吹き抜けとトップライトの話を書こうと思ったら、この本を避けては書くことができなくなった。
5年前に購入した土地は約28坪の狭小地で、後に近所の人が言うにはずっと売れ残っていたそうである。しかし、購入前にこの土地を見てもらった設計士は塀に身軽に登ったりしながら「ここは眺めが良さそうだよ」と言う。

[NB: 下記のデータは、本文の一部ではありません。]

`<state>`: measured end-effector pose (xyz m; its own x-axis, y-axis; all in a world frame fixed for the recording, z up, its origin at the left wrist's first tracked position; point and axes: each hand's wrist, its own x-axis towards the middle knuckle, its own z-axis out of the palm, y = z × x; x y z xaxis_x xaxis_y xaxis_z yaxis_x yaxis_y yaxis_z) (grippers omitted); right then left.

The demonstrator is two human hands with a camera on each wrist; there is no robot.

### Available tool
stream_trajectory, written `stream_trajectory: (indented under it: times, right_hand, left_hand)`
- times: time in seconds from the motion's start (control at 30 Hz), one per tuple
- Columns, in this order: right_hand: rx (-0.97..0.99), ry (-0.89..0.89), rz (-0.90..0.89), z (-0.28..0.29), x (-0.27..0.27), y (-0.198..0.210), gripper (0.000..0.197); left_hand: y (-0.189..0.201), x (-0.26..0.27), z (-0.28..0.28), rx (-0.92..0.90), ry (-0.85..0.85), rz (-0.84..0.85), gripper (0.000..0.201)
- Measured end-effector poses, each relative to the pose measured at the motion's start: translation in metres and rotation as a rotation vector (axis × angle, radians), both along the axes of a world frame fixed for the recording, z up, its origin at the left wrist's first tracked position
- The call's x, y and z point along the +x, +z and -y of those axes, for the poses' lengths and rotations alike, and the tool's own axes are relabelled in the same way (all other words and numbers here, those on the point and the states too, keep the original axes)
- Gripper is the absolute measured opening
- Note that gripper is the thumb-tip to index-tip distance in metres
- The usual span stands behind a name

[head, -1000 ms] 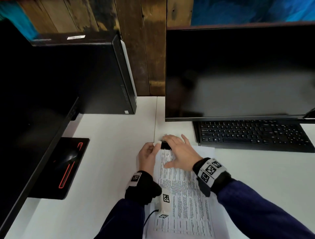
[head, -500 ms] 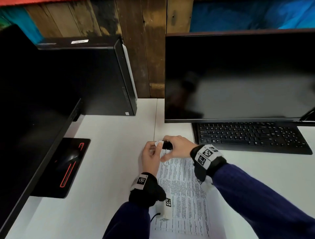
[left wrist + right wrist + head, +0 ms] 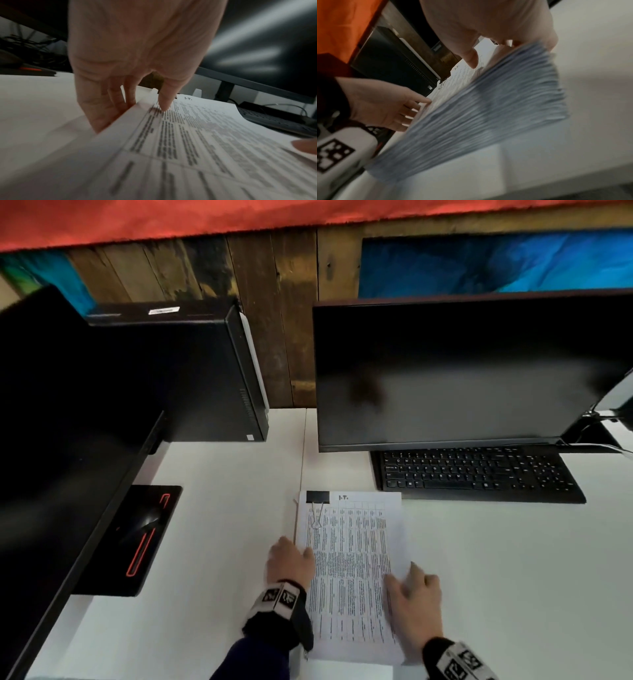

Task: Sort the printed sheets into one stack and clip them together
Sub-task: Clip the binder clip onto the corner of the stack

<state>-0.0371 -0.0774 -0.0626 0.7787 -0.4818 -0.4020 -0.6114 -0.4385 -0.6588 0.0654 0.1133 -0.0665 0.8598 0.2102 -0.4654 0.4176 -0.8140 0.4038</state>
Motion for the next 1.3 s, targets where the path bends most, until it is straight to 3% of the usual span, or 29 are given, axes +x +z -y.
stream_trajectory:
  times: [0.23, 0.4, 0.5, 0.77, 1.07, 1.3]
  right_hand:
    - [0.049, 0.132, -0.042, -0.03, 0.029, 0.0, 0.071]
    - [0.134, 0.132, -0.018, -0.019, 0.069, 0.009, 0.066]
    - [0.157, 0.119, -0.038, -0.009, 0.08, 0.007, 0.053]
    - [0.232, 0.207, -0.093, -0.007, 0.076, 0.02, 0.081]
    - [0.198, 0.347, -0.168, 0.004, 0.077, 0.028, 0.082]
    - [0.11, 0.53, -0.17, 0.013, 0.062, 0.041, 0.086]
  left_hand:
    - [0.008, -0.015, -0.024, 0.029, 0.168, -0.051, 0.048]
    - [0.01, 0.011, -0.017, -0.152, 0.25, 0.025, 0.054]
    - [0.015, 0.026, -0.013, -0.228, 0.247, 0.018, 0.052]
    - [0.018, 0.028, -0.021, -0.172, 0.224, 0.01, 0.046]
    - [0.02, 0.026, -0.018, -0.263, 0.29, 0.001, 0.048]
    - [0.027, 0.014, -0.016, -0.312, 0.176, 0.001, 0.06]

なぜ売れ残ってくれたのか。
都心部ではそうではないと思うが、ここ沖縄ではまだ家が建つ土地の広さは50坪程度と考える人が多く、28坪ほどの土地では小さすぎると考える人が多いし、また、公庫の融資条件である敷地面積100m^2以上(約30坪以上)にも合わなかったため断念したのではないかと推測する。
それぞれの著者である萩原修・萩原百合は夫婦である。二人が「スミレアオイハウス」と呼ぶ建坪がたった9坪、延べ床15坪しかない家には4人家族が生活するに必要最小限だが使い勝手に配慮された工夫や小さいが豊かな空気感が見て取れる。
土地購入の直前にこの本を買っていた私と私の素敵な奥様は明らかに影響を受けていた。
たった9坪(延べ床15坪)しかないのに4人家族が我慢もせずに生活できるなら、我が家だって生活に必要なものを厳選し工夫を凝らすことで狭小住宅での生活はできるはず、と考えた。そして実際に何年も売れ残っていた狭小な土地を買う決心に至る。その原点とも言うべき本である。
そして、9坪の「スミレアオイハウス」には吹き抜けがあった。
設計士にこちらの要望でまず伝えたのは、来客分の駐車場を確保すること、つまり1F部分はピロティとすること程度だった。設計士はまずこの要望と土地の条件を勘案してたたき台のラフ図面を作ってくれた。実際このラフ案を見て、やっぱりなんか違うと思い、この本を差し出すと共に吹き抜けを取り入れた家をお願いしたのである。
「スミレアオイハウス」を建てるに至るまでの思考の過程、感情の揺れ動きが夫と妻の別々視点から覗くことができて面白い。「合わせて買う」べきである。